Word for word, repeat everything in the records below except the pictures.
______
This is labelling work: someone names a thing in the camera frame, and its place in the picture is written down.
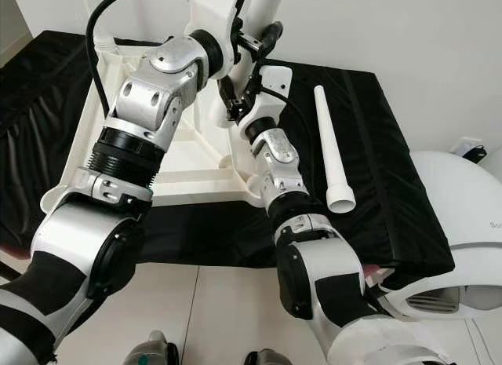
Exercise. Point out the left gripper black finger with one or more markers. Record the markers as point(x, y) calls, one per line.
point(270, 37)

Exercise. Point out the black table cover cloth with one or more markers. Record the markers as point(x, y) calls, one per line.
point(392, 161)

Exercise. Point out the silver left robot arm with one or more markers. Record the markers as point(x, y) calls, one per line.
point(149, 98)

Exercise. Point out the white wall socket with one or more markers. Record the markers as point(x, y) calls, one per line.
point(469, 144)

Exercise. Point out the white domed appliance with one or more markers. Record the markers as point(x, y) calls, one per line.
point(455, 216)

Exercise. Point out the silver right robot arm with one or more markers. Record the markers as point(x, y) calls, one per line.
point(321, 271)

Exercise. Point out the black power plug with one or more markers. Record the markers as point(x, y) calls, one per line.
point(478, 154)

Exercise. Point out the white plastic children table top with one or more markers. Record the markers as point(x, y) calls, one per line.
point(196, 161)

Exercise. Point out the grey robot left foot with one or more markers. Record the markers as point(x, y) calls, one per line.
point(150, 349)

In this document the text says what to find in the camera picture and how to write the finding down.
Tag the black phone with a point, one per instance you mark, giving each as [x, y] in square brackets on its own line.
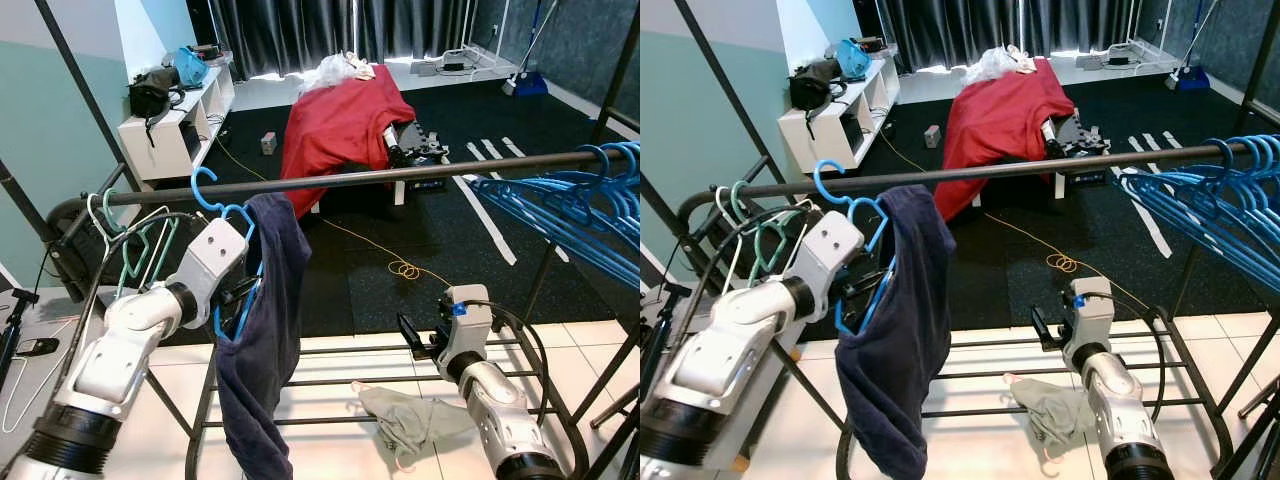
______
§ REPLY:
This is labelling work: someone names a thing in the camera frame, and its place in the picture is written down.
Exercise. Point out the left gripper black finger with one or more markers. Record the markers as point(x, y) calls, one per line.
point(270, 37)

Exercise. Point out the black table cover cloth with one or more markers. Record the markers as point(x, y) calls, one per line.
point(392, 161)

Exercise. Point out the silver left robot arm with one or more markers. Record the markers as point(x, y) calls, one per line.
point(149, 98)

Exercise. Point out the white wall socket with one or more markers. Record the markers as point(x, y) calls, one per line.
point(469, 144)

Exercise. Point out the white domed appliance with one or more markers. Record the markers as point(x, y) calls, one per line.
point(455, 216)

Exercise. Point out the silver right robot arm with one or more markers. Record the markers as point(x, y) calls, one per line.
point(321, 271)

Exercise. Point out the black power plug with one or more markers. Record the markers as point(x, y) calls, one per line.
point(478, 154)

Exercise. Point out the white plastic children table top with one or more markers. Record the markers as point(x, y) calls, one per line.
point(196, 161)

Exercise. Point out the grey robot left foot with one or more markers. Record the markers as point(x, y) calls, one per line.
point(150, 349)

In this document the text says what to find in the camera picture and how to write the finding down.
Tag the black phone with a point, one per instance you mark, giving each as [x, y] in square brackets on its own line.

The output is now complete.